Некоторое время старик молча смотрел на Сашу, потом взял газеты, ушел с ними в конец вагона. Вернулся огорченный, подавленный. Видимо, ходил проверять, правду ли сказала попутчица.
— Последние деньги за них отдал, — пробормотал он, бросив газеты на полку. — Ах ты, горе луковое! Что же делать теперь? Ведь и не продашь никому…
Саше стало жаль старика.
— Хотите, прочту самое интересное?
— Давай! — обрадовался пассажир. — Подряд читай, мне теперь нет разницы. — Старик взял одну из газет, пришлепнул по ней рукой. — Начинай отсюдова.
— Сперва заголовки заметок, хорошо? А потом будете выбирать, что поинтереснее.
Саша стала читать.
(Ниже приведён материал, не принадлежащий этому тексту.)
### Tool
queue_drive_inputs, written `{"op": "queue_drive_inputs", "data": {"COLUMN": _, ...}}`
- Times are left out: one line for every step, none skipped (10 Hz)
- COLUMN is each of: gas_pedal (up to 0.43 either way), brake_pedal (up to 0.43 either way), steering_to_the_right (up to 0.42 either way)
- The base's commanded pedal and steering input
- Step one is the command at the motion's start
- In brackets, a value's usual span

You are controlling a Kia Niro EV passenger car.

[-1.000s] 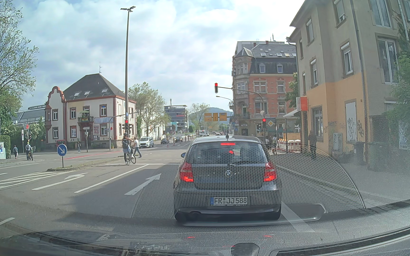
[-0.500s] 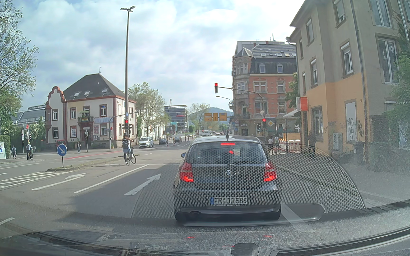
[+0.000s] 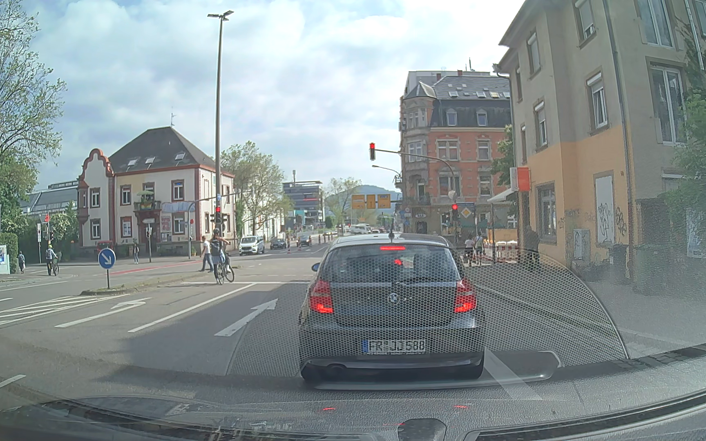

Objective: Follow the waypoints while adhering to traffic rules and regulations

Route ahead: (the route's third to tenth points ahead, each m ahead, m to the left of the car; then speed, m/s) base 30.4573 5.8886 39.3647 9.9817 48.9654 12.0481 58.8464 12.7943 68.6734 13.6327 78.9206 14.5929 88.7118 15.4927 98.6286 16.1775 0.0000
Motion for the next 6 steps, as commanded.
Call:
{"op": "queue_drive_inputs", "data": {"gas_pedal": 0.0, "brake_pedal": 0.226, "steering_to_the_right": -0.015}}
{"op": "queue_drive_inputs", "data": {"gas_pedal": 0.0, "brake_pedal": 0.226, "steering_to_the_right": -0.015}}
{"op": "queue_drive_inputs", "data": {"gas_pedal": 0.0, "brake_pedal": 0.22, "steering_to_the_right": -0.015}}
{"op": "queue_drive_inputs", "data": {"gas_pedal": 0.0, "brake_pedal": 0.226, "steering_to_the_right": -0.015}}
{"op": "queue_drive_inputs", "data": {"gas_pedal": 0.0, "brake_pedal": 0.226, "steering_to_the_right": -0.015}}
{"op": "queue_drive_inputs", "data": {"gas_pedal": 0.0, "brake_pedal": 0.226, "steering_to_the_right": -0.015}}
Вся первая страница номера «Бедноты» за 9 апреля была усеяна короткими заметками. Заголовки были красноречивы: «Одесса взята», «Перекоп взят», «Овруч занят», «Сдался батальон белых», «Поделки очищаются от петлюровцев», «Восстание против Колчака», «Восстание в Либаве».
Старик сидел, склонив голову набок, прикрыв глаза. Казалось, дремлет. Но стоило Саше сделать остановку, как он встрепенулся:
— Чего остановилась?
— Перевести дух.
— Дальше давай. Есть там про заграницу?
— Найдется. Вот, например: «Румыния в красном кольце», «Демонстрация в Японии», «В Галиции разгорается…»
— Стой! — Старик тронул Сашу за рукав. — А про Германию тоже есть?
Саша прочитала:
— «В Баварии провозглашена Советская республика».
— Я тебе про Германию, а ты — Бавария!
— Бавария — часть Германии. Ну, вроде как волость, — пояснила Саша. — А зачем тебе, дед?